Start of Extracted data

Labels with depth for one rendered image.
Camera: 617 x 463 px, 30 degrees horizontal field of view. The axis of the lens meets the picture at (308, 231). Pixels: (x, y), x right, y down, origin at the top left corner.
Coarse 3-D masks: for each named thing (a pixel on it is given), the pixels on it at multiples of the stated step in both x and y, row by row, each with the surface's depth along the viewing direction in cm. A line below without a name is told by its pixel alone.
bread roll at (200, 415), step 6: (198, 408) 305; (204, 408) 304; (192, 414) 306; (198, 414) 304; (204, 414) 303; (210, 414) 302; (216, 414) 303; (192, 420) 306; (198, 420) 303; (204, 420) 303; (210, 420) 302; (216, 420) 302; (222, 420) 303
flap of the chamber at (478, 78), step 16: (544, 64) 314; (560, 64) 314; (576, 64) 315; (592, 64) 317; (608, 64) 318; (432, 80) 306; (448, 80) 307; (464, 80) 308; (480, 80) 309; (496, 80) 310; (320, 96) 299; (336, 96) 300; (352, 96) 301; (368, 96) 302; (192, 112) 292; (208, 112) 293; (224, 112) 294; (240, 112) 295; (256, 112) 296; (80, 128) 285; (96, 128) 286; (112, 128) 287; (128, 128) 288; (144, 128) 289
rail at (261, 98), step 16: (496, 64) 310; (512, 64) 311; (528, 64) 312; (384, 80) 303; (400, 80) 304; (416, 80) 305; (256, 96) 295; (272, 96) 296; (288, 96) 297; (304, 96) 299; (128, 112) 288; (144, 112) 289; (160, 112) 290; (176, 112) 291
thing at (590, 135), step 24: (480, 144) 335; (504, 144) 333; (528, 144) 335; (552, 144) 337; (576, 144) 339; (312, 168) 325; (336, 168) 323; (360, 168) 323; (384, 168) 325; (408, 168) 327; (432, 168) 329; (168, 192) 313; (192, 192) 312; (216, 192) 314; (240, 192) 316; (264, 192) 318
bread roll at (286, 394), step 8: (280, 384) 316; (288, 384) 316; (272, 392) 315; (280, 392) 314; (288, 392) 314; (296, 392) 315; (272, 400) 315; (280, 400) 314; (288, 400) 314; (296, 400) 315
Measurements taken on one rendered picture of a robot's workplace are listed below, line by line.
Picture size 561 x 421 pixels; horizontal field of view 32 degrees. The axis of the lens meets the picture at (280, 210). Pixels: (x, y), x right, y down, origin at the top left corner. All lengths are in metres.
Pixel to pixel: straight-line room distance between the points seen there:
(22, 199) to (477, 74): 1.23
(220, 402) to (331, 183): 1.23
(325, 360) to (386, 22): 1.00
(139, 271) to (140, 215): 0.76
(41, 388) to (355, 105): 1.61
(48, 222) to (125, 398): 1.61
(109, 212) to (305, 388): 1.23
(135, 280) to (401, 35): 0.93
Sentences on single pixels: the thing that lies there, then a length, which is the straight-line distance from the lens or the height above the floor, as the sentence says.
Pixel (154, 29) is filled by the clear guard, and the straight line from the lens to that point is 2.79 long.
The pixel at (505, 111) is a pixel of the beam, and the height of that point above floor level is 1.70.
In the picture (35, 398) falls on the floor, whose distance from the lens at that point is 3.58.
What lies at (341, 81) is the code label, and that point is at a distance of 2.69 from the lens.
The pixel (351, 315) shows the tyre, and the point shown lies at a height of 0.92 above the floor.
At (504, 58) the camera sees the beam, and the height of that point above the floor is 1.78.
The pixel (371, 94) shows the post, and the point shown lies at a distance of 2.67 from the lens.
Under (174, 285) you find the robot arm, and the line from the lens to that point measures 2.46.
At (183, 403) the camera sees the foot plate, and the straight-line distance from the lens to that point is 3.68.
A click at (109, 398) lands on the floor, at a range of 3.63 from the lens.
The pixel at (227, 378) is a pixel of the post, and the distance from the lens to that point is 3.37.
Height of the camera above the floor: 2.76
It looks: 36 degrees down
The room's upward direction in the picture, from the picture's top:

End of Extracted data

Using the data above, restate every record word for word.

:: Output of the exercise ::
Labels with depth for one rendered image.
Camera: 617 x 463 px, 30 degrees horizontal field of view. The axis of the lens meets the picture at (308, 231). Pixels: (x, y), x right, y down, origin at the top left corner.
Coarse 3-D masks: for each named thing (a pixel on it is given), the pixels on it at multiples of the stated step in both x and y, row by row, each with the surface's depth along the viewing direction in cm. A line below without a name is told by its pixel alone.
bread roll at (200, 415), step 6: (198, 408) 305; (204, 408) 304; (192, 414) 306; (198, 414) 304; (204, 414) 303; (210, 414) 302; (216, 414) 303; (192, 420) 306; (198, 420) 303; (204, 420) 303; (210, 420) 302; (216, 420) 302; (222, 420) 303
flap of the chamber at (478, 78), step 16: (544, 64) 314; (560, 64) 314; (576, 64) 315; (592, 64) 317; (608, 64) 318; (432, 80) 306; (448, 80) 307; (464, 80) 308; (480, 80) 309; (496, 80) 310; (320, 96) 299; (336, 96) 300; (352, 96) 301; (368, 96) 302; (192, 112) 292; (208, 112) 293; (224, 112) 294; (240, 112) 295; (256, 112) 296; (80, 128) 285; (96, 128) 286; (112, 128) 287; (128, 128) 288; (144, 128) 289
rail at (261, 98), step 16: (496, 64) 310; (512, 64) 311; (528, 64) 312; (384, 80) 303; (400, 80) 304; (416, 80) 305; (256, 96) 295; (272, 96) 296; (288, 96) 297; (304, 96) 299; (128, 112) 288; (144, 112) 289; (160, 112) 290; (176, 112) 291
thing at (590, 135), step 24: (480, 144) 335; (504, 144) 333; (528, 144) 335; (552, 144) 337; (576, 144) 339; (312, 168) 325; (336, 168) 323; (360, 168) 323; (384, 168) 325; (408, 168) 327; (432, 168) 329; (168, 192) 313; (192, 192) 312; (216, 192) 314; (240, 192) 316; (264, 192) 318
bread roll at (286, 394), step 8: (280, 384) 316; (288, 384) 316; (272, 392) 315; (280, 392) 314; (288, 392) 314; (296, 392) 315; (272, 400) 315; (280, 400) 314; (288, 400) 314; (296, 400) 315
Measurements taken on one rendered picture of a robot's workplace are listed below, line by line.
Picture size 561 x 421 pixels; horizontal field of view 32 degrees. The axis of the lens meets the picture at (280, 210). Pixels: (x, y), x right, y down, origin at the top left corner. All lengths are in metres.
Pixel to pixel: straight-line room distance between the points seen there:
(22, 199) to (477, 74): 1.23
(220, 402) to (331, 183): 1.23
(325, 360) to (386, 22): 1.00
(139, 271) to (140, 215): 0.76
(41, 388) to (355, 105): 1.61
(48, 222) to (125, 398): 1.61
(109, 212) to (305, 388): 1.23
(135, 280) to (401, 35): 0.93
Sentences on single pixels: the thing that lies there, then a length, which is the straight-line distance from the lens or the height above the floor, as the sentence says.
Pixel (154, 29) is filled by the clear guard, and the straight line from the lens to that point is 2.79 long.
The pixel at (505, 111) is a pixel of the beam, and the height of that point above floor level is 1.70.
In the picture (35, 398) falls on the floor, whose distance from the lens at that point is 3.58.
What lies at (341, 81) is the code label, and that point is at a distance of 2.69 from the lens.
The pixel (351, 315) shows the tyre, and the point shown lies at a height of 0.92 above the floor.
At (504, 58) the camera sees the beam, and the height of that point above the floor is 1.78.
The pixel (371, 94) shows the post, and the point shown lies at a distance of 2.67 from the lens.
Under (174, 285) you find the robot arm, and the line from the lens to that point measures 2.46.
At (183, 403) the camera sees the foot plate, and the straight-line distance from the lens to that point is 3.68.
A click at (109, 398) lands on the floor, at a range of 3.63 from the lens.
The pixel at (227, 378) is a pixel of the post, and the distance from the lens to that point is 3.37.
Height of the camera above the floor: 2.76
It looks: 36 degrees down
The room's upward direction in the picture, from the picture's top:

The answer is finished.